In Bellotti (1978), the Court established the right of corporations to free expression, and then came Central Hudson in 1980. There, the Court articulated the test for deciding commercial speech cases: If a case involves commercial speech, and that speech concerns lawful activity and is not misleading, then, to be constitutional under the First Amendment, the law regulating that speech must directly serve a substantial government interest, and it must “fit”—that is, it must restrict no more speech than is “necessary.”

Coates writes that Central Hudson “provided an open invitation to courts to strike down laws ‘abridging’ speech by businesses, even if the laws serve concededly ‘substantial’ and legitimate purposes, even if the interests are served in a straightforward and intuitive fashion, and even if the speech in question has no political or ideological content.”

Case in point: POM Wonderful, LLC, decided in January 2015 by the D.C. Circuit Court of Appeals. The company wanted to market its pomegranate juice with unqualified health claims, based on findings from one randomly controlled study. A Federal Trade Commission order said that companies needed at least two studies; otherwise, they had to state that their claims were based on “preliminary” or “initial” research.
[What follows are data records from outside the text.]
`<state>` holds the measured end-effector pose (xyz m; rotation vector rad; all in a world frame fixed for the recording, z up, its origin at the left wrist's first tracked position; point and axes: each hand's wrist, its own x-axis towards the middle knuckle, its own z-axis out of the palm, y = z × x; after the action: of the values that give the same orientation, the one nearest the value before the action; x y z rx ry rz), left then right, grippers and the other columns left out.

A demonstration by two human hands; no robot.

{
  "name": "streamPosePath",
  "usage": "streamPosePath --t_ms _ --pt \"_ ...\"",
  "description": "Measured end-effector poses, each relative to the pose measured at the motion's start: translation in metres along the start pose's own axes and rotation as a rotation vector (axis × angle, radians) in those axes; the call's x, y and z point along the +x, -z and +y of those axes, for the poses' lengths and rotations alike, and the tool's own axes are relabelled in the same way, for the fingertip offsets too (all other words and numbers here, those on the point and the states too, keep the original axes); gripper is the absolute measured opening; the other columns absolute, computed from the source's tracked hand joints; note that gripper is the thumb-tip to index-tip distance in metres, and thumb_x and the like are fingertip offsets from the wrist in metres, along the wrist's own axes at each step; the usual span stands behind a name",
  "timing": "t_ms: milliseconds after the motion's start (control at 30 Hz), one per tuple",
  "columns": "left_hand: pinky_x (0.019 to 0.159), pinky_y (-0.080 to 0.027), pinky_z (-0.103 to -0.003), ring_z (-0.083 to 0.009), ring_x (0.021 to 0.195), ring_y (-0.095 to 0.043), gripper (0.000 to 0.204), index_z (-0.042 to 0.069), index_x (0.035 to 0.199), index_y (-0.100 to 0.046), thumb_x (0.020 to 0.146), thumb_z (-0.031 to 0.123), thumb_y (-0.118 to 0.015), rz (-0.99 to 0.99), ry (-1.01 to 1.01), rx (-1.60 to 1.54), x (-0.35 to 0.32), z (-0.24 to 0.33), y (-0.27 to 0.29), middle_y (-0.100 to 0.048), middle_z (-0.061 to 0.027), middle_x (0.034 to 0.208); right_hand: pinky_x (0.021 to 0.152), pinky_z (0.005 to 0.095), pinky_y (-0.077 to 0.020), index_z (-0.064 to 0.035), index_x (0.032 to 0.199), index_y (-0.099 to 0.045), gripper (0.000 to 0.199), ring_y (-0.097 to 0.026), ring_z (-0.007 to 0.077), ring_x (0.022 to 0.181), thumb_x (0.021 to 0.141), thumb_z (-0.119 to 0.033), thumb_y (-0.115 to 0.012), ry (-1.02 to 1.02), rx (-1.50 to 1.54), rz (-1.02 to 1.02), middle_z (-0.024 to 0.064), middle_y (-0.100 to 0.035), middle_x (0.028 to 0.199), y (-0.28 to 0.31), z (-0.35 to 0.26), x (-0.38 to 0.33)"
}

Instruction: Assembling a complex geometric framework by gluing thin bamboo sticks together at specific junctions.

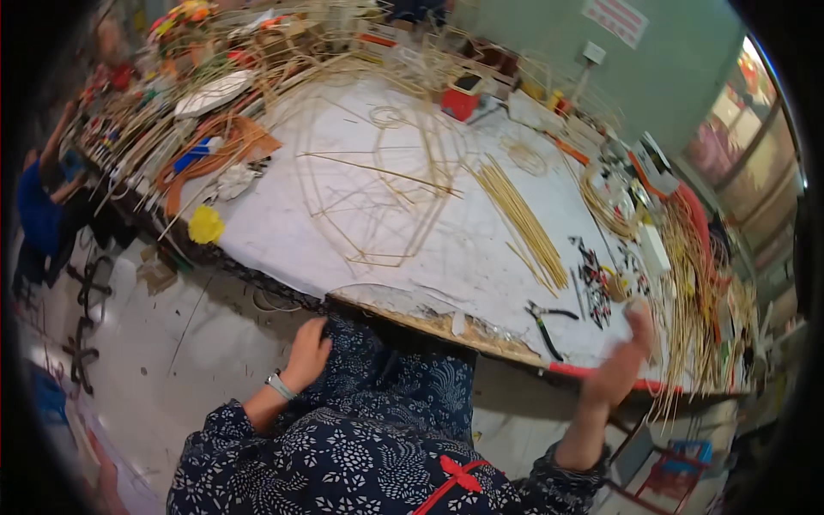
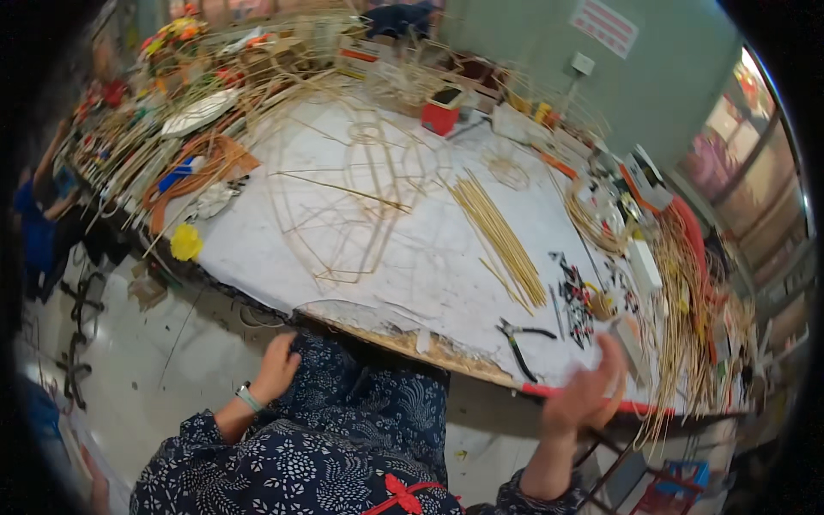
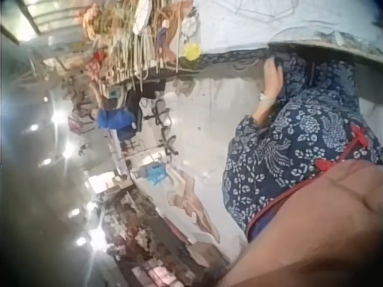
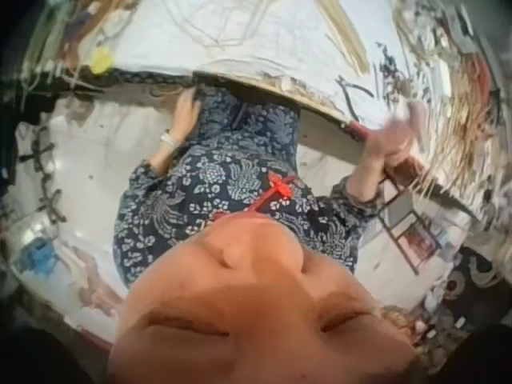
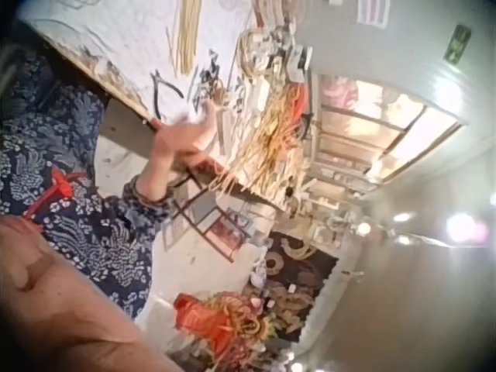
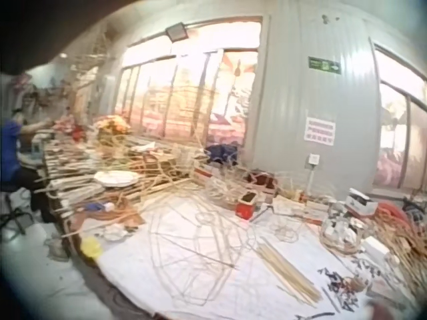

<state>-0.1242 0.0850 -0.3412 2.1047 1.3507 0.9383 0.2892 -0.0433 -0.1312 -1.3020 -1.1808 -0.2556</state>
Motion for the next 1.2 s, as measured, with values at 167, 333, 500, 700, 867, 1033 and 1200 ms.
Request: streamPosePath --t_ms 167,333,500,700,867,1033,1200 --pt "0.101 -0.031 -0.044 -0.0421 0.119 -0.037 0.044 -0.009 0.116 -0.046 0.083 0.017 -0.056 -0.062 -0.031 0.163 -0.007 -0.004 -0.04 -0.041 -0.0298 0.124 0.102 0.0461 -0.0256 0.0 0.131 -0.037 0.057 -0.034 0.0374 0.121 0.083 -0.024 -0.058 -0.114 -0.756 -0.527 0.0226 -0.039 0.13 -0.017 0.135 -0.066" --pt "0.1 -0.03 -0.048 -0.0411 0.119 -0.037 0.051 -0.01 0.117 -0.047 0.081 0.026 -0.056 -0.164 0.02 0.393 0.035 -0.002 -0.058 -0.041 -0.029 0.125 0.101 0.0472 -0.0274 -0.0025 0.128 -0.042 0.053 -0.035 0.0384 0.119 0.083 -0.024 -0.059 -0.125 -0.824 -0.586 0.0195 -0.042 0.128 -0.029 0.154 -0.071" --pt "0.098 -0.031 -0.05 -0.0403 0.115 -0.041 0.055 -0.009 0.113 -0.051 0.08 0.034 -0.056 -0.196 0.048 0.442 0.045 -0.008 -0.066 -0.046 -0.0275 0.122 0.1 0.0475 -0.0295 -0.0019 0.121 -0.048 0.046 -0.037 0.0379 0.117 0.082 -0.024 -0.059 -0.07 -0.848 -0.59 0.0185 -0.046 0.124 -0.023 0.159 -0.073" --pt "0.098 -0.031 -0.05 -0.0402 0.111 -0.045 0.05 -0.007 0.104 -0.057 0.078 0.035 -0.058 -0.131 0.005 0.462 0.048 -0.017 -0.065 -0.05 -0.026 0.116 0.097 0.0462 -0.0334 -0.0026 0.115 -0.053 0.039 -0.041 0.0365 0.114 0.082 -0.022 -0.059 -0.099 -0.95 -0.478 0.0174 -0.049 0.12 -0.02 0.163 -0.071" --pt "0.099 -0.03 -0.05 -0.04 0.11 -0.044 0.048 -0.007 0.102 -0.059 0.078 0.035 -0.058 -0.2 0.075 0.428 0.049 -0.016 -0.061 -0.05 -0.0266 0.117 0.096 0.0451 -0.0349 -0.0024 0.115 -0.053 0.038 -0.042 0.0353 0.113 0.083 -0.022 -0.059 -0.052 -0.988 -0.394 0.0175 -0.05 0.119 -0.024 0.166 -0.074" --pt "0.098 -0.031 -0.049 -0.0403 0.11 -0.044 0.047 -0.007 0.104 -0.057 0.078 0.032 -0.058 -0.183 0.03 0.451 0.051 -0.021 -0.063 -0.049 -0.0268 0.116 0.096 0.0451 -0.035 -0.0017 0.114 -0.054 0.038 -0.043 0.0354 0.113 0.083 -0.022 -0.058 -0.063 -0.985 -0.392 0.0183 -0.05 0.119 -0.027 0.162 -0.074" --pt "0.097 -0.031 -0.049 -0.0415 0.11 -0.042 0.048 -0.007 0.108 -0.053 0.076 0.029 -0.059 -0.15 -0.031 0.273 0.057 -0.013 -0.066 -0.048 -0.0268 0.116 0.096 0.0452 -0.0352 -0.0012 0.112 -0.055 0.037 -0.044 0.0367 0.112 0.081 -0.022 -0.059 -0.093 -0.982 -0.315 0.0194 -0.051 0.117 -0.019 0.161 -0.077"
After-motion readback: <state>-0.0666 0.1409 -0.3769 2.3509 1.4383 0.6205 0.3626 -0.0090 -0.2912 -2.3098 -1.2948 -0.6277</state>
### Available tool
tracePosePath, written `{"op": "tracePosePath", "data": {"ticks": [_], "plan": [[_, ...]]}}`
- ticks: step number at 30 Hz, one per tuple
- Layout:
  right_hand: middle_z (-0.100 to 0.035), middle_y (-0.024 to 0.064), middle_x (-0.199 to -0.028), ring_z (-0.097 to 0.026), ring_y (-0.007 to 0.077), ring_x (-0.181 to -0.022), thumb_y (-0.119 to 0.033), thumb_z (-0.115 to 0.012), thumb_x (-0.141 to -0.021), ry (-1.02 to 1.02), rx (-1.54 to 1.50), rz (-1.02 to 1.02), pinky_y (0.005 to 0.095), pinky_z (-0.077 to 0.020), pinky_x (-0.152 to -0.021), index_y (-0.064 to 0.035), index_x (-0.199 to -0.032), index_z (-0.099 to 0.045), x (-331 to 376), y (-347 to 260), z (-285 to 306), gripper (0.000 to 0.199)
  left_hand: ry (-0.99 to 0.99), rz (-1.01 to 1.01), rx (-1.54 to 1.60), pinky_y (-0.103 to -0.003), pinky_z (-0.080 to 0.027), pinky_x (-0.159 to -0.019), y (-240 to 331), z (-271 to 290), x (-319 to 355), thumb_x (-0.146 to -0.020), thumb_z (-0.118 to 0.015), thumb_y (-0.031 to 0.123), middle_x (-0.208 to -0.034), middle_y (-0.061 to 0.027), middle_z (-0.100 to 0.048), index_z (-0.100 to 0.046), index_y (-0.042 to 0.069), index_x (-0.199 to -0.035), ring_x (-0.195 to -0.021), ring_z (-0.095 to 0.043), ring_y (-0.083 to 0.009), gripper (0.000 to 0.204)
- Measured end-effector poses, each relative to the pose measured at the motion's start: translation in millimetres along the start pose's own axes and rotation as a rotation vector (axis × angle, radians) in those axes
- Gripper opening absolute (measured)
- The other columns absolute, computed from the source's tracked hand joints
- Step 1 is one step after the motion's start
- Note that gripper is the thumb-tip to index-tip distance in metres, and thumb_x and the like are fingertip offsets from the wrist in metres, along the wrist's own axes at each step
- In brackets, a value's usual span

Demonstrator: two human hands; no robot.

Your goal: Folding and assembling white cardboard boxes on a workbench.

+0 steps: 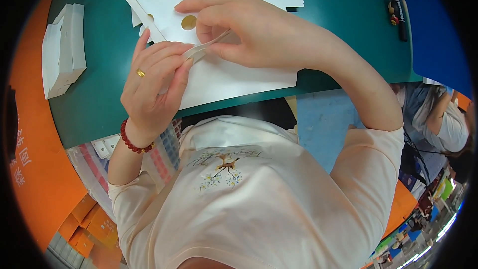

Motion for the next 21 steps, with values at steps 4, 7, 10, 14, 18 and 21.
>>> {"op": "tracePosePath", "data": {"ticks": [4, 7, 10, 14, 18, 21], "plan": [[-0.049, 0.0204, -0.147, -0.030, 0.0426, -0.148, -0.004, -0.073, -0.089, -0.134, -0.200, -0.067, 0.0476, -0.0354, -0.116, -0.0057, -0.090, -0.059, -7.7, -8.2, 6.1, 0.014, -0.047, 0.087, 0.020, -0.055, -0.042, -0.110, -0.9, 0.9, -2.2, -0.084, -0.073, -0.005, -0.097, -0.0082, -0.074, -0.068, 0.004, -0.094, -0.094, -0.071, -0.0245, 0.014], [-0.046, 0.0193, -0.152, -0.025, 0.0430, -0.151, -0.005, -0.073, -0.090, -0.160, -0.194, -0.070, 0.0474, -0.0343, -0.117, -0.0054, -0.090, -0.059, -6.3, -6.3, 6.3, 0.014, -0.077, 0.097, 0.025, -0.054, -0.042, -0.110, -0.3, 1.3, -5.4, -0.085, -0.073, -0.004, -0.096, -0.0082, -0.074, -0.069, 0.003, -0.094, -0.093, -0.071, -0.0241, 0.012], [-0.049, 0.0192, -0.149, -0.028, 0.0428, -0.150, -0.006, -0.074, -0.090, -0.149, -0.206, -0.076, 0.0482, -0.0341, -0.117, -0.0049, -0.090, -0.060, -6.2, -5.4, 6.7, 0.013, -0.071, 0.081, 0.014, -0.054, -0.043, -0.108, -1.9, -0.7, -2.8, -0.085, -0.073, -0.002, -0.094, -0.0066, -0.073, -0.067, 0.004, -0.092, -0.092, -0.070, -0.0233, 0.011], [-0.051, 0.0187, -0.147, -0.029, 0.0429, -0.149, -0.007, -0.074, -0.090, -0.143, -0.260, -0.048, 0.0496, -0.0339, -0.117, -0.0045, -0.091, -0.061, -5.9, -5.6, 7.9, 0.013, -0.016, 0.079, -0.021, -0.054, -0.045, -0.106, -2.8, -2.2, 1.6, -0.084, -0.074, 0.000, -0.092, -0.0045, -0.071, -0.065, 0.005, -0.092, -0.090, -0.068, -0.0234, 0.013], [-0.054, 0.0177, -0.142, -0.031, 0.0425, -0.148, -0.006, -0.072, -0.092, -0.084, -0.238, -0.053, 0.0504, -0.0320, -0.118, -0.0044, -0.090, -0.062, -3.7, -6.4, 4.7, 0.010, -0.013, 0.064, -0.053, -0.054, -0.044, -0.108, -0.2, -4.2, 1.6, -0.086, -0.072, -0.005, -0.096, -0.0071, -0.073, -0.066, 0.004, -0.096, -0.094, -0.069, -0.0240, 0.015], [-0.055, 0.0174, -0.139, -0.032, 0.0419, -0.147, -0.006, -0.071, -0.092, -0.060, -0.227, -0.052, 0.0503, -0.0312, -0.119, -0.0044, -0.090, -0.061, -2.8, -5.3, 4.0, 0.010, -0.008, 0.058, -0.063, -0.055, -0.045, -0.107, 1.0, -4.5, 0.8, -0.086, -0.072, -0.005, -0.096, -0.0065, -0.073, -0.066, 0.004, -0.097, -0.095, -0.069, -0.0245, 0.016]]}}
Point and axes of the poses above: each hand's wrist, its own x-axis away from the middle knuckle, its own z-axis out of the back of the hand, y = z × x, the point moved 7 cm from there along -x, towards the middle knuckle
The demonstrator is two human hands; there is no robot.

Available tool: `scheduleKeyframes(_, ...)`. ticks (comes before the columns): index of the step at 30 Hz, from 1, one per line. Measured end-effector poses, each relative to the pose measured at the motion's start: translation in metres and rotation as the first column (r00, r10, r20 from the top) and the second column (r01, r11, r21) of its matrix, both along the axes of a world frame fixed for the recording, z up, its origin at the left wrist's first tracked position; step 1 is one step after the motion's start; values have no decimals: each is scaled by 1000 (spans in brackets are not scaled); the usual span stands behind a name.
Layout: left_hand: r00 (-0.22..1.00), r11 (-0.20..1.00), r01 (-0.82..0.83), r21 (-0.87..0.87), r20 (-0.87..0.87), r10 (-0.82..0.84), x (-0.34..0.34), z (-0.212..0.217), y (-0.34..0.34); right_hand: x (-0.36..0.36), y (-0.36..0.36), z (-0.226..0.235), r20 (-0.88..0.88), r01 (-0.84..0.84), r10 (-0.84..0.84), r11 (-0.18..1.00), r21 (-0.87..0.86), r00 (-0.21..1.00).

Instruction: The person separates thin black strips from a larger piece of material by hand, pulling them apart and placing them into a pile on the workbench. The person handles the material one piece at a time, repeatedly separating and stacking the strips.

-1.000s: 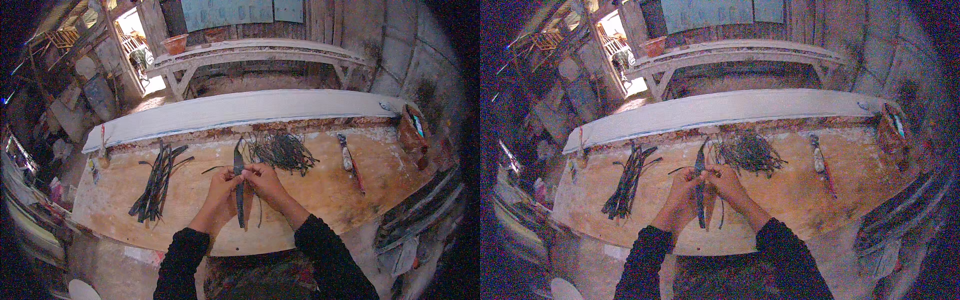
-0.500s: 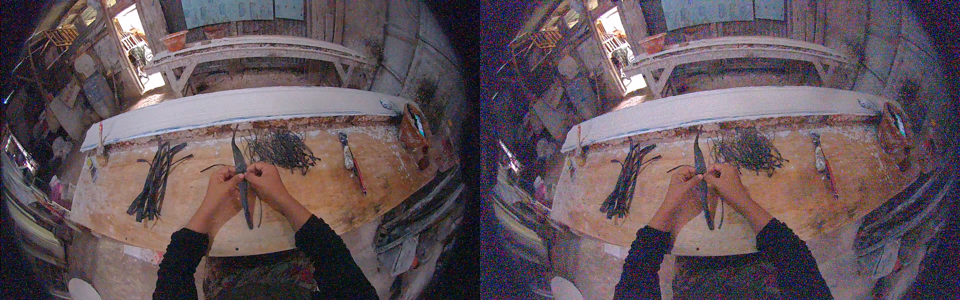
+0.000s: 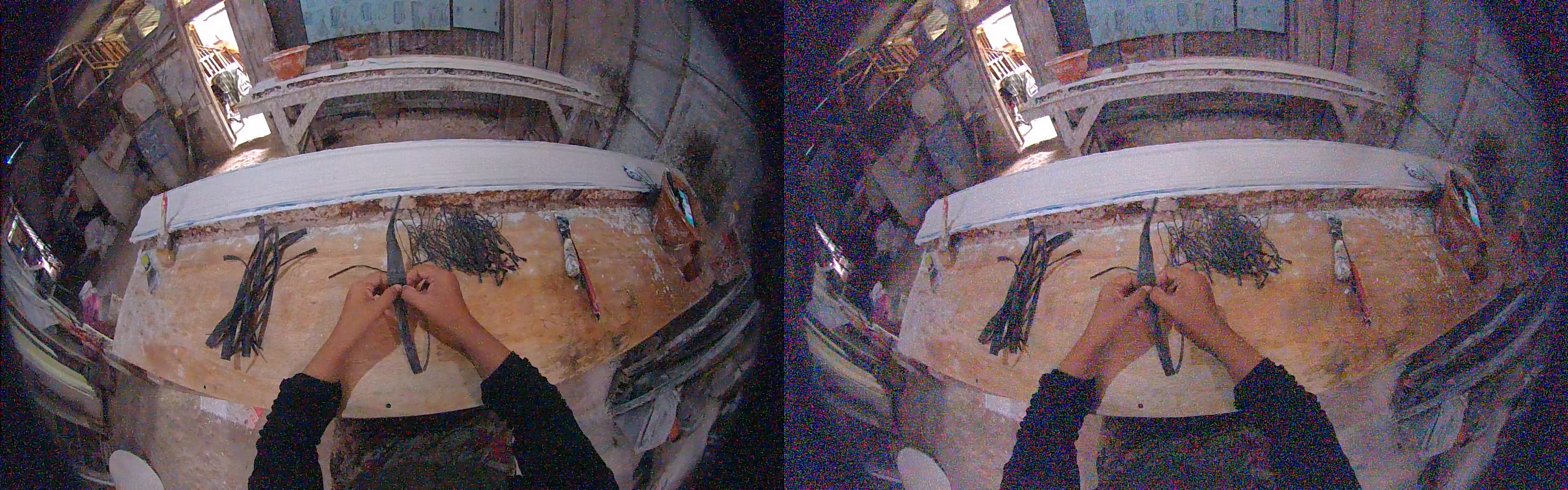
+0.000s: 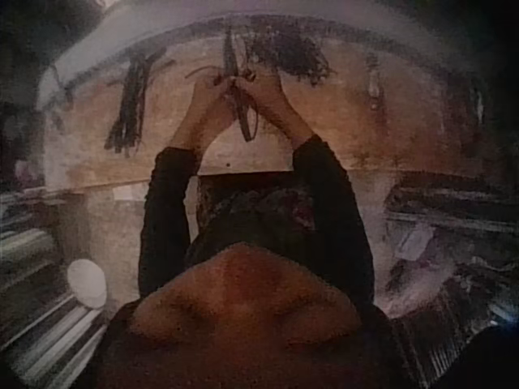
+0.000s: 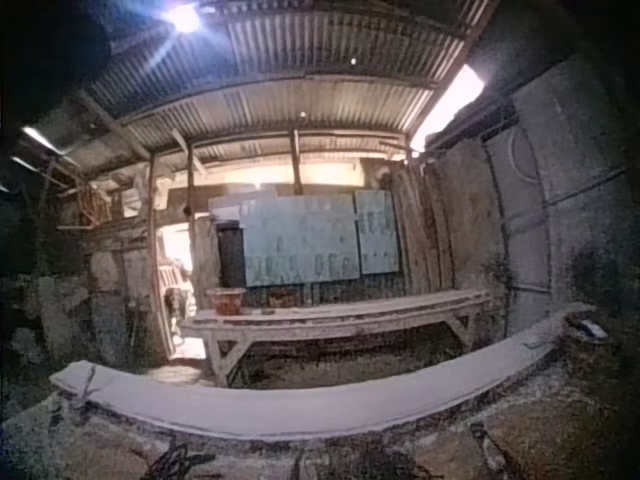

The court scrapped that part of the FTC order, ruling that it violated the Central Hudson “fit” requirement.

Coates links the explosion of corporate First Amendment Supreme Court litigation to the influence of Justice Lewis Powell.

Within this doctrinal state of affairs—and here is where rent seeking enters the picture—laws regulating corporations that are passed by legislatures and implemented by agencies with input from broad constituencies, including corporations, are being contested in court by corporate managers with narrow interests and goals. Those laws are being declared unconstitutional by judges who misapply to the corporate form the rights of individuals. The courts in these cases, Coates says, are abusing their powers of judicial review.

And when the federal courts invoke the First Amendment to strike down laws that regulate corporations, argues Coates, they are redistributing the power to regulate corporations from elected officials and regulators (and, by extension, ordinary people) to themselves for the benefit of corporate bureaucrats who are litigating not for increased productivity, but merely for increased profits.

Coates warns: “If our companies are increasingly convinced that the best way they can maximize profit is to focus on legal or political moves, and they stop focusing on productivity and value for consumers as a way of making money, then we are going to end up dragging down both our democracy and our economy.”